Otra vez se escuchó el imperceptible rozar de un cuerpo y su corazón saltó de júbilo al escuchar la voz de Juan susurrar a través de la pared: “¿Están ahí, señor Lunder?”

– Juan… escuche, ¿está solo?

– ¡ No!… Anda Llanlil conmigo… el otro disparó…

– ¡Bendito viento!… -se dijo con alegría Ruda pensando que la gente de Sandoval no podría escucharlos.

– ¡Juan… Llanlil! Anden con cuidado. Del otro lado están Sandoval y sus matones. Han copado el galpón… voy a ver si los hago entrar por el ventanuco del fondo…

Alguien cerca de los corrales, seguramente un peón, escapaba con su caballo a través del valle en sombras. Pavlosky, que hurgaba inquieto entre los cobertizos, vio la borrosa figura pasar a algunos metros suyos y disparó su revólver al mismo tiempo que lanzaba una ininteligible advertencia. Desde los galpones, sus compinches, atolondrados con tantas idas y venidas en la obscuridad, respondieron al fuego creyendo que se trataba de algunos de los misteriosos jinetes, y Pavlosky, con un balazo en el vientre, rodó revolcándose en un charco de nieve barrosa, lanzando un alarido tan espantoso que inmovilizó a atacante y atacados. Ruda, que tampoco estaba muy seguro de la procedencia de los gritos y los disparos, apuraba a Juan para que se introdujera por el estrecho ventanuco, cosa difícil pues el capataz era bastante robusto. Desde el otro lado Llanlil lo empujaba también sin muchos miramientos.

– ¡Despacio, demonio! -refunfuñaba hoscamente el hombre, pugnando por introducir el cuerpo.

Tras suyo entró Llanlil y los tres en silencio arrimaron al orificio cuanto trasto hallaron a ciegas.

– ¿Y el patrón? preguntaron Juan y Llanlil al tiempo que cruzando piezas volvían a la sala-cocina.

– Está bastante mal -respondió Ruda-. ¡Sandoval lo golpeó bárbaramente! Llegaron al obscurecer y sorprendieron a la peonada en el galpón.

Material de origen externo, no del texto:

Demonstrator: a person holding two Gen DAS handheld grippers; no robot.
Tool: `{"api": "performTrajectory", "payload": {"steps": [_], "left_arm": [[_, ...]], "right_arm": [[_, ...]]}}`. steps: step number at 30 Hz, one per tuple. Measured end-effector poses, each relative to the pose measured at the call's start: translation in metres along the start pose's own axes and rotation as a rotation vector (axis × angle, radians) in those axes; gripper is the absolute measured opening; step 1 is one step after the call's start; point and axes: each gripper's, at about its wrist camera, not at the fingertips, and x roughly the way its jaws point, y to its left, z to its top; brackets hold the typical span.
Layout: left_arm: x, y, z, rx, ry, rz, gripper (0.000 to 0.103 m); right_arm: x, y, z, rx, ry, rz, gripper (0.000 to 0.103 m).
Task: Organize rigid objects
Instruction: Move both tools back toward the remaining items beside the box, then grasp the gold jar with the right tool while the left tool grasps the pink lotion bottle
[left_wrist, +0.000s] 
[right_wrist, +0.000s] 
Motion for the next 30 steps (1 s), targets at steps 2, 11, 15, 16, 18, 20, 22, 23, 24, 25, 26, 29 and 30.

– ¿Son muchos? -quiso saber Llanlil, pero antes de que nadie le contestara apareció Blanca. Llanlil tiró a un costado la piel del puma que apretaba todavía bajo el brazo, y la hija de Lunder corrió hacia él.

– Llanlil… ¡Gracias a Dios! ¡Has vuelto… has vuelto! -y se arrojó en los brazos del indio.

– ¿Y esto? -murmuró atónito don Ruda-. ¡Por las patas de todos los patagones!… ¿Estaré turulato?

Juan, que comprendía menos que Ruda, se dejó caer en un banco resoplando de cansancio.

Pasados los primeros trasportes de cariño, Blanca se volvió a Ruda, murmurando entre avergonzada y exultante:

– Perdóneme, mi excelente don Pedro… ¿Cómo decirle esto en tan graves momentos?

– No tiene nada que decir… usted sabrá lo que hace -contestó Ruda sin abandonar su aire de incredulidad.

– Llanlil es el hombre que ha elegido mi corazón guió ella comprendiendo la actitud de don Pedro-. Yo…

– Mire, muchacha -interrumpió Ruda con acento áspero-. Vuelva junto a su padre… ¿quiere?